Introduction
Tesla Inc. (NASDAQ: TSLA) recently experienced a peculiar adjustment in its stock price target from a well-known bear analyst, even as the electric vehicle (EV) manufacturer celebrated its most successful quarter to date in terms of vehicle deliveries and energy deployments. This unexpected revision by JPMorgan, which raised its price target from $115 to $150 while maintaining an ‘Underweight’ rating, raises questions about the sustainability of Tesla’s growth trajectory in the coming quarters.

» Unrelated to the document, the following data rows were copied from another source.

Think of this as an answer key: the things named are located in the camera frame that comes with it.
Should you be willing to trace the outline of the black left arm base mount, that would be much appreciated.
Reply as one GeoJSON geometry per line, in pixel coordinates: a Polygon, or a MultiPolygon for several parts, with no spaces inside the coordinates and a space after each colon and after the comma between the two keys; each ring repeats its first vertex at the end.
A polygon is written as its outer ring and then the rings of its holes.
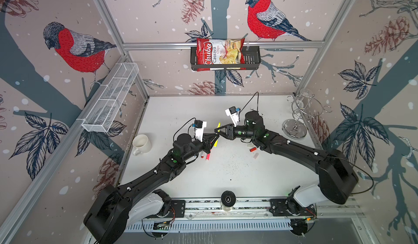
{"type": "Polygon", "coordinates": [[[154,215],[154,217],[162,219],[184,218],[185,211],[185,200],[171,200],[169,202],[165,202],[162,209],[156,215],[154,215]]]}

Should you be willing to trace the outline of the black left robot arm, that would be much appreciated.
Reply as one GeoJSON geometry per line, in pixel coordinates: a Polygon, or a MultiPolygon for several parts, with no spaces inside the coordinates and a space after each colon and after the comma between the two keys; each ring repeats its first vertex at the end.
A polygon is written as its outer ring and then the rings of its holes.
{"type": "Polygon", "coordinates": [[[123,234],[134,205],[181,174],[188,159],[201,152],[209,154],[218,138],[215,133],[203,134],[202,140],[194,140],[189,134],[179,135],[173,148],[148,173],[118,187],[107,185],[88,211],[84,225],[99,244],[115,243],[123,234]]]}

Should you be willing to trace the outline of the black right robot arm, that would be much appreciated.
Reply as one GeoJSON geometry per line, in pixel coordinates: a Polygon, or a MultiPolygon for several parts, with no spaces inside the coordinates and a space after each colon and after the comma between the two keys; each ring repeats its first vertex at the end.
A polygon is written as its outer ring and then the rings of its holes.
{"type": "Polygon", "coordinates": [[[341,151],[319,150],[291,141],[266,129],[257,111],[247,112],[243,125],[223,125],[215,133],[228,140],[249,138],[257,149],[286,157],[318,175],[319,180],[312,185],[297,186],[291,191],[284,200],[284,216],[299,216],[312,204],[325,200],[343,205],[358,184],[358,176],[341,151]]]}

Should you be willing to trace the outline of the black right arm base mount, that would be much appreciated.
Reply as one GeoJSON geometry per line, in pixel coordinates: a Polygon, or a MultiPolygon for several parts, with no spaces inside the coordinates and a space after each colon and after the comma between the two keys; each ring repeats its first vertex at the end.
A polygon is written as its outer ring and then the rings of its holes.
{"type": "Polygon", "coordinates": [[[273,198],[270,199],[269,202],[269,212],[271,212],[274,217],[316,217],[317,215],[314,205],[302,207],[292,198],[273,198]]]}

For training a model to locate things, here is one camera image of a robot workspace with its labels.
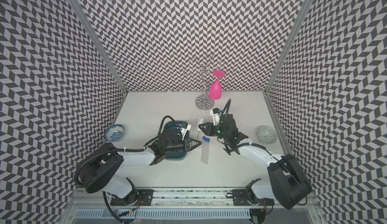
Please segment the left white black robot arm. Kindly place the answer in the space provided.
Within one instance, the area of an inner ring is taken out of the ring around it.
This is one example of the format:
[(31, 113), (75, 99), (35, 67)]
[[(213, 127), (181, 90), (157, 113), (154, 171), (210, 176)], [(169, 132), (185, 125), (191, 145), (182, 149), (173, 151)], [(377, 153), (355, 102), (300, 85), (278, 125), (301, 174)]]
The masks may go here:
[(119, 169), (156, 165), (170, 152), (189, 152), (200, 145), (199, 140), (170, 132), (152, 138), (141, 149), (117, 148), (113, 143), (106, 143), (78, 164), (74, 182), (87, 193), (103, 191), (124, 199), (134, 192), (135, 186), (117, 175)]

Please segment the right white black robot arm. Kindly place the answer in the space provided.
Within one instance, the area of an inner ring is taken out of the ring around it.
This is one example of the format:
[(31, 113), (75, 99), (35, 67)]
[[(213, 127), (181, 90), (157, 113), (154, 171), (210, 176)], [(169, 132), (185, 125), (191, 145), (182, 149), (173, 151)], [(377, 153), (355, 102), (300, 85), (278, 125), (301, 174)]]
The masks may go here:
[(302, 200), (307, 201), (312, 186), (295, 156), (280, 155), (255, 143), (238, 130), (232, 117), (223, 118), (218, 124), (200, 122), (198, 128), (206, 136), (223, 139), (227, 154), (235, 152), (267, 170), (269, 183), (263, 183), (257, 178), (247, 184), (246, 195), (250, 204), (258, 205), (264, 199), (272, 199), (278, 201), (284, 208), (292, 209), (296, 205), (301, 205)]

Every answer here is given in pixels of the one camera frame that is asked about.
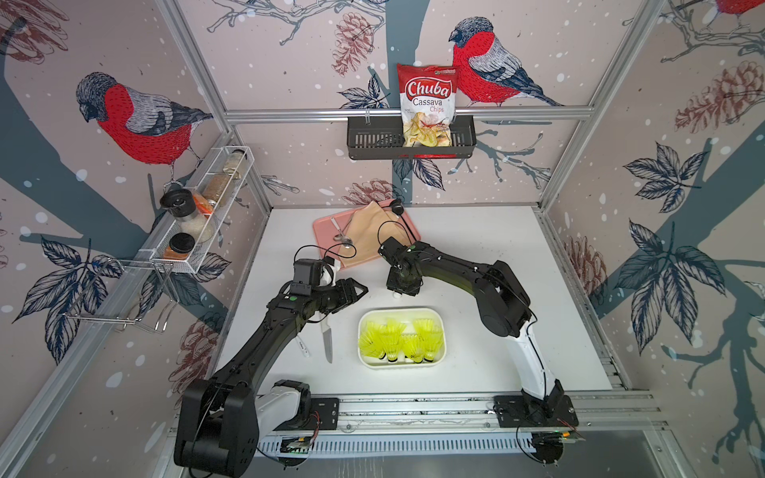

Record Deliveries Amid Skepticism
In the third quarter of 2025, Tesla reported an impressive total of 497,099 vehicle deliveries, surpassing analysts' consensus expectations of 443,000 by approximately 12%. This surge in deliveries has been attributed primarily to the expiration of the $7,500 EV tax credit on September 30, which incentivized consumers to purchase EVs before the benefits were eliminated. However, despite these record numbers, JPMorgan remains cautious about the company’s ability to maintain this momentum.
Temporary Gains or Sustainable Growth?
JPMorgan's analysts noted that Tesla's recent success was partially fueled by a “temporary stronger-than-expected industry-wide pull-forward” as customers rushed to secure vehicles before the tax incentive expired. In their note to investors, the firm emphasized that while Tesla’s Q3 performance was commendable, declaring a return to sustainable growth based on just one strong quarter would be premature. They expressed concerns that the company may not sustain high delivery numbers after Q4, particularly as the benefits of the tax credit have now dissipated.
Overlooking Broader Business Strengths
One notable aspect of JPMorgan's analysis is its narrow focus on Tesla’s vehicle delivery figures while largely overlooking the company's advancements in other key areas such as autonomy, energy storage, and robotics. These sectors are expected to play a critical role in Tesla's future growth. The ongoing development of Tesla's Full Self-Driving (FSD) technology and its plans for a Robotaxi fleet are seen as pivotal to the company's long-term success and could significantly influence its market position beyond just vehicle sales.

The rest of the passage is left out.